§ **What you will do**
All that should come back is the lines of the data below from the one containing "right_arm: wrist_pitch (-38" to the one containing "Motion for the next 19", inclusive, exactly as they stand.

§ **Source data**
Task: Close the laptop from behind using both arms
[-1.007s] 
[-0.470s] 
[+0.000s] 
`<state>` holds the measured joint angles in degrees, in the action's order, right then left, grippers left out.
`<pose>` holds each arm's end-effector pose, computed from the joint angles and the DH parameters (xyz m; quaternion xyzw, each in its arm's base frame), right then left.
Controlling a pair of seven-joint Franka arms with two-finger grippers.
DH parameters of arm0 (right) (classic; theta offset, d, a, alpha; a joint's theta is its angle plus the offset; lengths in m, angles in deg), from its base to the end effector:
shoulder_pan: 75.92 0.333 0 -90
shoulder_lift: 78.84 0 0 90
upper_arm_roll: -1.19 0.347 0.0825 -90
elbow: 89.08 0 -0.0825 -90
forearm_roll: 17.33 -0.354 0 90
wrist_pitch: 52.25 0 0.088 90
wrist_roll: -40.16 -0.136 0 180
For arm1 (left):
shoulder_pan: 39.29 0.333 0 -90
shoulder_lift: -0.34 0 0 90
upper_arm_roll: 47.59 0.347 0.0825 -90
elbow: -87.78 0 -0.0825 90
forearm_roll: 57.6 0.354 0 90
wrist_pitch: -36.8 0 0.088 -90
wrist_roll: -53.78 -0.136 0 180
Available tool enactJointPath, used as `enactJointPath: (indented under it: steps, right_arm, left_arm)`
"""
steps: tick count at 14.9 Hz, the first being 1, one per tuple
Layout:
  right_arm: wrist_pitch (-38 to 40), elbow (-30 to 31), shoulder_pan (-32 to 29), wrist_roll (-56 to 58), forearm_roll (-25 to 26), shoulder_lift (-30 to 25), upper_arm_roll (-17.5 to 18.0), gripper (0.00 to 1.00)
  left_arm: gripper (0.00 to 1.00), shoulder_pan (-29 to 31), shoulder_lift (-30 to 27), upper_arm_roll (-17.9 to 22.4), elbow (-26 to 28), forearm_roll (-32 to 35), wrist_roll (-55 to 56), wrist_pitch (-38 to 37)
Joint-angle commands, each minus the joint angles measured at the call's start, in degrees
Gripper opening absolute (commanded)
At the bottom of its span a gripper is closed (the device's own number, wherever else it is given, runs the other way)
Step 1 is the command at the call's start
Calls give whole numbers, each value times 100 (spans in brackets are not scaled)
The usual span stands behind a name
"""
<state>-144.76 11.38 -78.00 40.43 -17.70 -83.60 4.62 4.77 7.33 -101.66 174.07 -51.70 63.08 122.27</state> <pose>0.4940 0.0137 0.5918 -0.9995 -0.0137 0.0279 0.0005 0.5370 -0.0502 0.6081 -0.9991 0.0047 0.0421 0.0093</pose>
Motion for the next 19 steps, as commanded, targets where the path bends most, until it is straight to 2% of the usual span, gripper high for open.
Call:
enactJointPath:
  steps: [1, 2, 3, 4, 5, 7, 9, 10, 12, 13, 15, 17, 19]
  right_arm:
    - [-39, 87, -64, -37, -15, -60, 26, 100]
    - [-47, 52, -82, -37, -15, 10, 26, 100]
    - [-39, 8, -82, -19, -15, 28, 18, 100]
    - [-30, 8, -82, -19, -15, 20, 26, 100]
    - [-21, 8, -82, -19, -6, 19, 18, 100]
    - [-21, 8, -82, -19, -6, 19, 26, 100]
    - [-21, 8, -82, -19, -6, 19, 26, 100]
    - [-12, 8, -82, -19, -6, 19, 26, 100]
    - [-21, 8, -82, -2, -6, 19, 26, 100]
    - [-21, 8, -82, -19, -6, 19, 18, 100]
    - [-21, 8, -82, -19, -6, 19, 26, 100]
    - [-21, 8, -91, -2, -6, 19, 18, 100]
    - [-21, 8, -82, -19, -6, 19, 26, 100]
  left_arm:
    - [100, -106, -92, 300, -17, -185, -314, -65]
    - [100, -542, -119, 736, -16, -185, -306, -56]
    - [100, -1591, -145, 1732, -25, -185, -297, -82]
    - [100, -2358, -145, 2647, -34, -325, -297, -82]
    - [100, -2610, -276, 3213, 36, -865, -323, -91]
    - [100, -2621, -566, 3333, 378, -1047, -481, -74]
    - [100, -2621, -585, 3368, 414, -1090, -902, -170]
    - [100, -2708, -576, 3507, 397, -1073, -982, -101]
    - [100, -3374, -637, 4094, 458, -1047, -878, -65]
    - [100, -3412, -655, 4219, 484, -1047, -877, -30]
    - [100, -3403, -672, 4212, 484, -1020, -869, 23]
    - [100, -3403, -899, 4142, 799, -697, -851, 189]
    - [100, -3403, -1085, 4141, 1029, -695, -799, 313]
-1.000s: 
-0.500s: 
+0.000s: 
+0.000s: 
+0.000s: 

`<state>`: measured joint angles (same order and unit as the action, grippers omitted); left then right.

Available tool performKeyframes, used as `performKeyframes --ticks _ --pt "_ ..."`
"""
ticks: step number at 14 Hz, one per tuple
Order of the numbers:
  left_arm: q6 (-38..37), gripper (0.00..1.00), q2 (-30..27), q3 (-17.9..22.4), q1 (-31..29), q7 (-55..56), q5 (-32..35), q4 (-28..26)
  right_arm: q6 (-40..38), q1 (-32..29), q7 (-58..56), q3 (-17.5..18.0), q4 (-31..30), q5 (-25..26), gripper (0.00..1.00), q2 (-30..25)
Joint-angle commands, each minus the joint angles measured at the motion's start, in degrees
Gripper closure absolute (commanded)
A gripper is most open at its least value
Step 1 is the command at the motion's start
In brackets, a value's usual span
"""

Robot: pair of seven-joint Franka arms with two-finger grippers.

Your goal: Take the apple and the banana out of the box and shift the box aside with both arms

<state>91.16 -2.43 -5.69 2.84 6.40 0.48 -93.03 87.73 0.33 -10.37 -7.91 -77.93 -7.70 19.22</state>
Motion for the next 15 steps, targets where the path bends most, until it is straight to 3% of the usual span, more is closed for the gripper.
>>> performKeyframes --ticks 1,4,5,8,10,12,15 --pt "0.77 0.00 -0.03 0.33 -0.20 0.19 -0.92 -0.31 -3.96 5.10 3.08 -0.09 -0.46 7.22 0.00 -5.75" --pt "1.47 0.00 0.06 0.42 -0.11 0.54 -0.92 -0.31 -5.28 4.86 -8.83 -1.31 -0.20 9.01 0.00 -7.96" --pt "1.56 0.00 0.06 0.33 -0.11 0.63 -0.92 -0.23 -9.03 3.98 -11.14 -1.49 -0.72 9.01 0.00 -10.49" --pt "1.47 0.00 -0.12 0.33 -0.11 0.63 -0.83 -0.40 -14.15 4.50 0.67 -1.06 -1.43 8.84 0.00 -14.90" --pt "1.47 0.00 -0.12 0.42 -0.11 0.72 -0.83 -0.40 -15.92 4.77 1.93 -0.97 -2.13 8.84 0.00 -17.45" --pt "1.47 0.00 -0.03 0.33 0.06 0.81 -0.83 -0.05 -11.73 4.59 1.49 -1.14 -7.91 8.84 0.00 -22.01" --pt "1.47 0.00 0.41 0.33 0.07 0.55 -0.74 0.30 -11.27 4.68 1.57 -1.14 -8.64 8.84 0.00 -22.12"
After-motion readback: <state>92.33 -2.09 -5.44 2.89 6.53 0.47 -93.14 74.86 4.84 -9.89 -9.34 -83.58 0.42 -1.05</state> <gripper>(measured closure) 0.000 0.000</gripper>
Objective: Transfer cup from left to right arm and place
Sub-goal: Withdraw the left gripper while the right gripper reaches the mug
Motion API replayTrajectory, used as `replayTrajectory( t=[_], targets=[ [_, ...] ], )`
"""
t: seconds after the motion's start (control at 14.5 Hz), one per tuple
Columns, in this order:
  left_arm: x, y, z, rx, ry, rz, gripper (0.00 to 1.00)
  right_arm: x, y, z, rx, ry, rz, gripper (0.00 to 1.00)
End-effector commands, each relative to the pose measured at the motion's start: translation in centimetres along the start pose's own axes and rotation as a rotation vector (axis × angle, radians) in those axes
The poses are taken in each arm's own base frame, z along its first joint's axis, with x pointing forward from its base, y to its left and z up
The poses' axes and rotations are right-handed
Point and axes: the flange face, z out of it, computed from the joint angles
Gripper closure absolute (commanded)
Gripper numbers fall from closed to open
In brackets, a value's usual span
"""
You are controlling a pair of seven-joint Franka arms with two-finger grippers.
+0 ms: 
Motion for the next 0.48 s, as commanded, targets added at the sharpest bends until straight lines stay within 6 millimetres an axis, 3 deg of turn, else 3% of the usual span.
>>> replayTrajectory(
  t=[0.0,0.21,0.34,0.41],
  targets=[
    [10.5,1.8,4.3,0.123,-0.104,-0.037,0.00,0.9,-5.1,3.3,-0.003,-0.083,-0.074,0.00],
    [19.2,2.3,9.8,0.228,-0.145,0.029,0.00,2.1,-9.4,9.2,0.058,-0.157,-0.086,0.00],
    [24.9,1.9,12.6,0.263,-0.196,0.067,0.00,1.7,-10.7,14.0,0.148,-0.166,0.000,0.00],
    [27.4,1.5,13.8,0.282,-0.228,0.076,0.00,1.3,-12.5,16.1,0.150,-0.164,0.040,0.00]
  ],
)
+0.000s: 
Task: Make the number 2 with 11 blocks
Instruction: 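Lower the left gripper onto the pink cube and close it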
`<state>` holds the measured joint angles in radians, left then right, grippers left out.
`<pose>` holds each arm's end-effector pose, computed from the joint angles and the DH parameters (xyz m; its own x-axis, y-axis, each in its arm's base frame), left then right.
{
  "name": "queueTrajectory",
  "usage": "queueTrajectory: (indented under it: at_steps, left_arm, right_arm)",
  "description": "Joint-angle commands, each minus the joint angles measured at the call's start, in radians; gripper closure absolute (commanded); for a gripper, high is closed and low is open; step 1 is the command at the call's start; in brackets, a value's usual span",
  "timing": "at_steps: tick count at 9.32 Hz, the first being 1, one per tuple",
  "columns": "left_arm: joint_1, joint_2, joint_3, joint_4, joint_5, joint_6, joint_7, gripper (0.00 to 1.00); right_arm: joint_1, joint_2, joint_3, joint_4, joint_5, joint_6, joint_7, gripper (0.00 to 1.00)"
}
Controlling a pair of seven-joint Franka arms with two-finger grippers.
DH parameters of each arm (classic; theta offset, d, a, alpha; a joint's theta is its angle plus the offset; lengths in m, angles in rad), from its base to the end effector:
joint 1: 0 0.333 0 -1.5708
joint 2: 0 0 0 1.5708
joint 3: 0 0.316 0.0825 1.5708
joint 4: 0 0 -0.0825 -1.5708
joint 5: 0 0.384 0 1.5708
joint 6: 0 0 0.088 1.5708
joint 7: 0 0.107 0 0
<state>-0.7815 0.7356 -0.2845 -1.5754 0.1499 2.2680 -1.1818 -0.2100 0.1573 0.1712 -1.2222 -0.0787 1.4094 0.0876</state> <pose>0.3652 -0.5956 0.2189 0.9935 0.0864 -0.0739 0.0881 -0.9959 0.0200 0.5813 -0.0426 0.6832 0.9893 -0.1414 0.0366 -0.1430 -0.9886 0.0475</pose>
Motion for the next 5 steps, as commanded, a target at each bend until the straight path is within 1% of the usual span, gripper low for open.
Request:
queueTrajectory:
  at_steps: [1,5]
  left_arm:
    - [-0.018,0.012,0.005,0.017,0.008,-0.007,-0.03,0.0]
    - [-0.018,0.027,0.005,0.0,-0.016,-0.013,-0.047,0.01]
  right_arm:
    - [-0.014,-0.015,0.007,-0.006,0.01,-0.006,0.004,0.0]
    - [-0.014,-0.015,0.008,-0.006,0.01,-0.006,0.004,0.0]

§ **Completed exercise**
  right_arm: wrist_pitch (-38 to 40), elbow (-30 to 31), shoulder_pan (-32 to 29), wrist_roll (-56 to 58), forearm_roll (-25 to 26), shoulder_lift (-30 to 25), upper_arm_roll (-17.5 to 18.0), gripper (0.00 to 1.00)
  left_arm: gripper (0.00 to 1.00), shoulder_pan (-29 to 31), shoulder_lift (-30 to 27), upper_arm_roll (-17.9 to 22.4), elbow (-26 to 28), forearm_roll (-32 to 35), wrist_roll (-55 to 56), wrist_pitch (-38 to 37)
Joint-angle commands, each minus the joint angles measured at the call's start, in degrees
Gripper opening absolute (commanded)
At the bottom of its span a gripper is closed (the device's own number, wherever else it is given, runs the other way)
Step 1 is the command at the call's start
Calls give whole numbers, each value times 100 (spans in brackets are not scaled)
The usual span stands behind a name
"""
<state>-144.76 11.38 -78.00 40.43 -17.70 -83.60 4.62 4.77 7.33 -101.66 174.07 -51.70 63.08 122.27</state> <pose>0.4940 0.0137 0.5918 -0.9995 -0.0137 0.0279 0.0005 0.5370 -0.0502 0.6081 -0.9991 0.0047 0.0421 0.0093</pose>
Motion for the next 19 steps, as commanded, targets where the path bends most, until it is straight to 2% of the usual span, gripper high for open.

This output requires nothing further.